▸ **Exercise details**
Go to the line holding "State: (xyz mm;" in the entries below and write out exactly every line down to and including the line holding "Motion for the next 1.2".

(Beginning of Dataset records)

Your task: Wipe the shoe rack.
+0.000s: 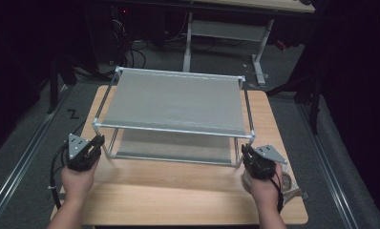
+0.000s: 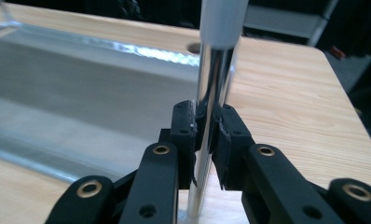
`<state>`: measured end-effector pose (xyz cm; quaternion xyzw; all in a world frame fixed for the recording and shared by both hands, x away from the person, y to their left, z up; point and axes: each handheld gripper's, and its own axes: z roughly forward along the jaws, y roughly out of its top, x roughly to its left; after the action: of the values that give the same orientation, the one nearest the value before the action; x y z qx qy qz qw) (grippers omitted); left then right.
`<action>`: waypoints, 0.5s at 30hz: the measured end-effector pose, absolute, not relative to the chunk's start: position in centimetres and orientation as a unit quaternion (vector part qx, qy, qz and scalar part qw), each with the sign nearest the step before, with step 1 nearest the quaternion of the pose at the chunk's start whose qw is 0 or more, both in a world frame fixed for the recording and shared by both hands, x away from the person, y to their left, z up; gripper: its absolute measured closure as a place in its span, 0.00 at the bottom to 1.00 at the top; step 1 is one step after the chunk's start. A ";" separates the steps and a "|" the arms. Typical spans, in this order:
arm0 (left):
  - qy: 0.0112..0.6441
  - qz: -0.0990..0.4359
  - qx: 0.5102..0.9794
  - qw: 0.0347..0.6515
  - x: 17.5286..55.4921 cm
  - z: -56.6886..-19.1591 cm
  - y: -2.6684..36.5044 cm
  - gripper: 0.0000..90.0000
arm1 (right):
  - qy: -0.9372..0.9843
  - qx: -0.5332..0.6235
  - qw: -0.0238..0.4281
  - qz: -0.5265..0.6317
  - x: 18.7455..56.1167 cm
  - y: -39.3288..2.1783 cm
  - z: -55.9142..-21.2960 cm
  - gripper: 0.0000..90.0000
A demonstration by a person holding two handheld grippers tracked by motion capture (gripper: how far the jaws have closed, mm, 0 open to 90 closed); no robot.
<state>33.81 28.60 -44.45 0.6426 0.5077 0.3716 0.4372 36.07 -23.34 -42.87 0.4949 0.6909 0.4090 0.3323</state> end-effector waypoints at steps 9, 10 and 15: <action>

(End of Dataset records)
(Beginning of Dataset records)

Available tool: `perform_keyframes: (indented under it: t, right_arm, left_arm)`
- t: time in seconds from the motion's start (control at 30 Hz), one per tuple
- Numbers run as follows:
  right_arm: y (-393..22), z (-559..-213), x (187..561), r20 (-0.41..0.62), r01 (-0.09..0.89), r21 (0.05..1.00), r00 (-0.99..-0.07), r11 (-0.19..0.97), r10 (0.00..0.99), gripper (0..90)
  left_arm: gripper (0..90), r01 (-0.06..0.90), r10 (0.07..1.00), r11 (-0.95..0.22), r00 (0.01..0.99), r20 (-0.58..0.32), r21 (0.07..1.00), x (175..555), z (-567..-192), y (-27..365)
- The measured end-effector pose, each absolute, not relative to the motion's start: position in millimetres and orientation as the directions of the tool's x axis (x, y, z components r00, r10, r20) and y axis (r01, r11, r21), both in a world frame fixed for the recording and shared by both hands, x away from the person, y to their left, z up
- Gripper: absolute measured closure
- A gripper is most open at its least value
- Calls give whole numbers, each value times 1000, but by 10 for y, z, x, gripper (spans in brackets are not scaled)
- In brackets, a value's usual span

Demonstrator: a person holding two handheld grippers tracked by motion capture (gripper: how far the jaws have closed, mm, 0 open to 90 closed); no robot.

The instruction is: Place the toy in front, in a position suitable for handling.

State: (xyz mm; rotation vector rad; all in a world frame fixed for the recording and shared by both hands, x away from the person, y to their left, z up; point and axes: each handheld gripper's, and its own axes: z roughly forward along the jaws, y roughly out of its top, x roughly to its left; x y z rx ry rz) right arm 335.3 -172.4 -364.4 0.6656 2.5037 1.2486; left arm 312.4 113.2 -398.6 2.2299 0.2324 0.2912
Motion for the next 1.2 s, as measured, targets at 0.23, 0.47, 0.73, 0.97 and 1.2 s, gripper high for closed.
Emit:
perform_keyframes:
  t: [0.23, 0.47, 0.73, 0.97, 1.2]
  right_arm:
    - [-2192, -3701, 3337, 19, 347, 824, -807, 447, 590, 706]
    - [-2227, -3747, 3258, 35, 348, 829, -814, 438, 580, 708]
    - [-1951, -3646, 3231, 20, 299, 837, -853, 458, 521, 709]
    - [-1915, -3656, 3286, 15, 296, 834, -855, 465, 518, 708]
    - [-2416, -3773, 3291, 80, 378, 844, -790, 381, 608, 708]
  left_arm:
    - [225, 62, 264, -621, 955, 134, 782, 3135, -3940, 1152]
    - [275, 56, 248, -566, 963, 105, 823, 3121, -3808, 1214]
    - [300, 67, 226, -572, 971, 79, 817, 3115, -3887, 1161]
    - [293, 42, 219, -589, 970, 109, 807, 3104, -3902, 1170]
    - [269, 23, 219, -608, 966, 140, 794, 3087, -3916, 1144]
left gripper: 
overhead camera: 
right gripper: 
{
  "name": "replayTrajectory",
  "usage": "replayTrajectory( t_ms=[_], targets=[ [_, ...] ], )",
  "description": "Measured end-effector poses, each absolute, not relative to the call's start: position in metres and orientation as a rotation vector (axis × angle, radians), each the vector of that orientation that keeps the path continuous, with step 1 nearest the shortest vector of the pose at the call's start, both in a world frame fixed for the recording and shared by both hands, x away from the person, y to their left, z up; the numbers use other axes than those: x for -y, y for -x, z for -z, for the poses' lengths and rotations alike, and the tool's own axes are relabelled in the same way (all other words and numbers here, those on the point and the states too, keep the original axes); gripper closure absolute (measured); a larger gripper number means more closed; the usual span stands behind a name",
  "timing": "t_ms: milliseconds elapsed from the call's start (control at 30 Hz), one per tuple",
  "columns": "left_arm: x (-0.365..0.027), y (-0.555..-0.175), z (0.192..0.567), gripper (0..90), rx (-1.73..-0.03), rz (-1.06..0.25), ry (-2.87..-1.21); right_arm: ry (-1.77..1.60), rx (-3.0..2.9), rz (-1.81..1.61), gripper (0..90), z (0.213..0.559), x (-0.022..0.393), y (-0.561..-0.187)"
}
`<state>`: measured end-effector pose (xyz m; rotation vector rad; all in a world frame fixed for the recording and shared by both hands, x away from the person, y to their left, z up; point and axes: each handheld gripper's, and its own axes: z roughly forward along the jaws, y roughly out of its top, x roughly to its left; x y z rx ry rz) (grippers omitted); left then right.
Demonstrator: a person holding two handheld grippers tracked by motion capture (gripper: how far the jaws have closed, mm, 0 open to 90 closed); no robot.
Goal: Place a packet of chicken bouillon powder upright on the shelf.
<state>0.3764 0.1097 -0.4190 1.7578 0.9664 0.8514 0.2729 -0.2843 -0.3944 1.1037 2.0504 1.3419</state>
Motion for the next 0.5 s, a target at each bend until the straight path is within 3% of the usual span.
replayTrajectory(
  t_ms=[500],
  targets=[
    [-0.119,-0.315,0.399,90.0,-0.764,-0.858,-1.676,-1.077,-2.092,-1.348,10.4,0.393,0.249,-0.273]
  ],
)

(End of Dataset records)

▸ **Response below**
State: (xyz mm; rotation vector rad; all in a world frame fixed for the recording and shared by both hands, x away from the person, y to their left, z up; point and axes: each handheld gripper's, and its own axes: z roughly forward along the jaws, y roughly out of its top, x roughly to its left; x y z rx ry rz) right arm 335.3 -172.4 -364.4 0.6656 2.5037 1.2486; left arm 312.4 113.2 -398.6 2.2299 0.2324 0.2912
Motion for the next 1.2 s, as measured, targets at 0.23, 0.47, 0.73, 0.97 and 1.2 s, gripper high for closed.

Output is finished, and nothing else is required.